Non è una soluzione neanche il cosiddetto turismo green. “A parte il problema delle certificazioni, con i vari bollini dati a sproposito”, afferma la giornalista, “non esiste un turismo che impatti zero, servirebbe il controllo di tutta la filiera. Non basta andare in un albergo col buffet biologico o con i pannelli solari, o dove ti dicono di non sprecare l’acqua, per fare turismo ecologico”.

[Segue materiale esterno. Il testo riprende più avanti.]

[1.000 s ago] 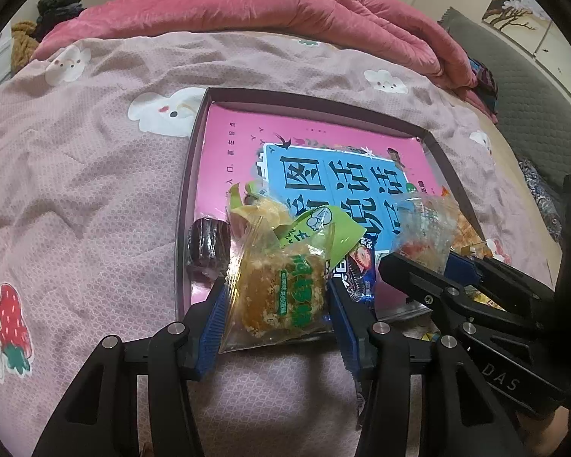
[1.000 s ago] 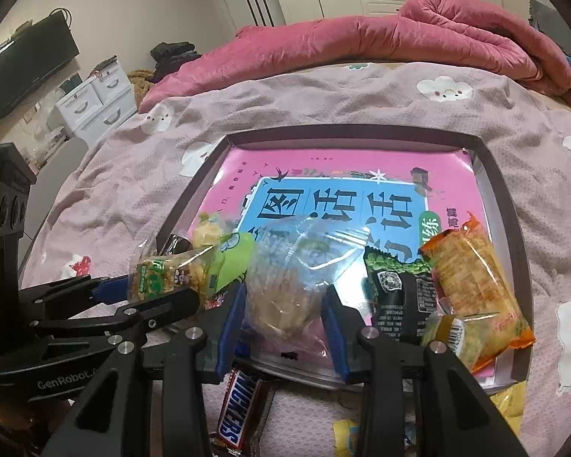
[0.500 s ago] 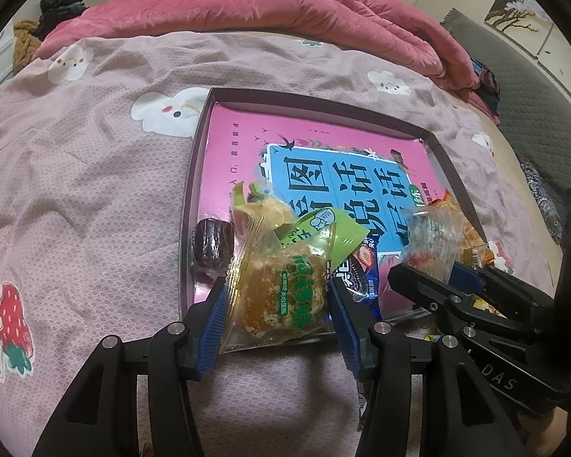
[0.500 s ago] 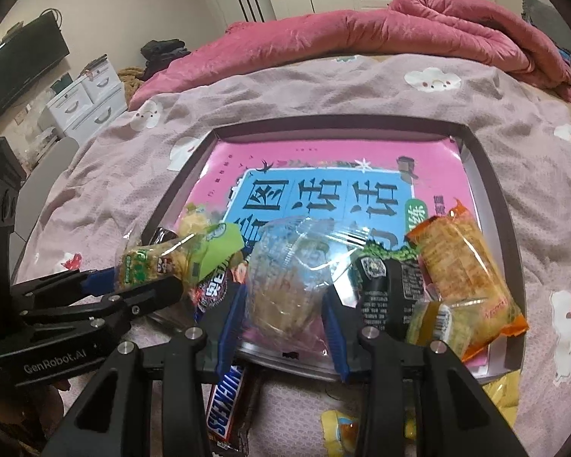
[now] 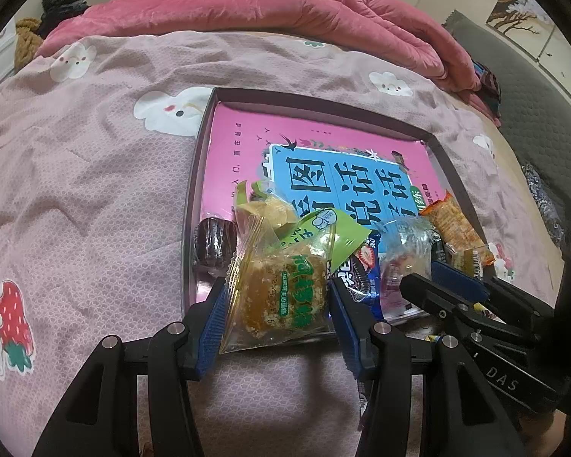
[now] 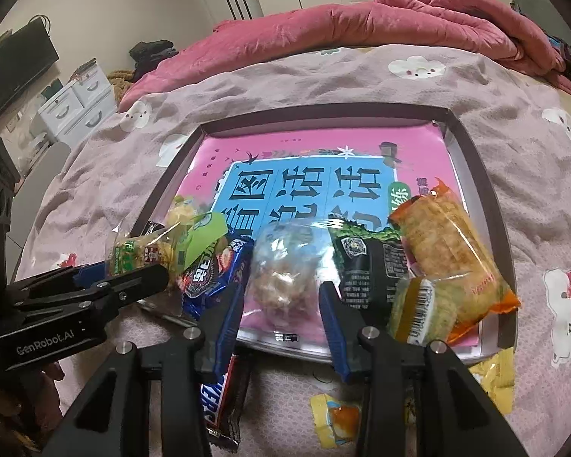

Ma allora cosa serve perché i residenti non vengano cacciati dalle città e al tempo stesso si possa ricominciare a parlare di come restituire il diritto alla casa? Per Nadotti “servono dei limiti, che siano fondati su un’idea precisa di turismo. Quindi serve programmare, prendere decisioni politiche per non lasciare che le scelte in ambito turistico le facciano soltanto i privati e gli imprenditori”. Secondo Gainsforth, invece, “andrebbero interrotti i piani di vendita dell’edilizia pubblica e ci vorrebbero politiche per l’affitto sociale, soprattutto sulle case vuote: occorre parlare dall’esistente, non serve altro consumo di suolo e per costruire nuovi immobili ci sono anni. Bisogna poi regolamentare gli affitti brevi. Ma soprattutto ci vuole un dibattito culturale sui tema dell’edilizia, sui valori immobiliari, sulla tassazione delle case, che deve essere differenziata a seconda delle aree. Un dibattito, insomma, sul diritto alla casa, oggi sempre più negato”. Sia dal turismo di massa che da politiche assenti o sbagliate.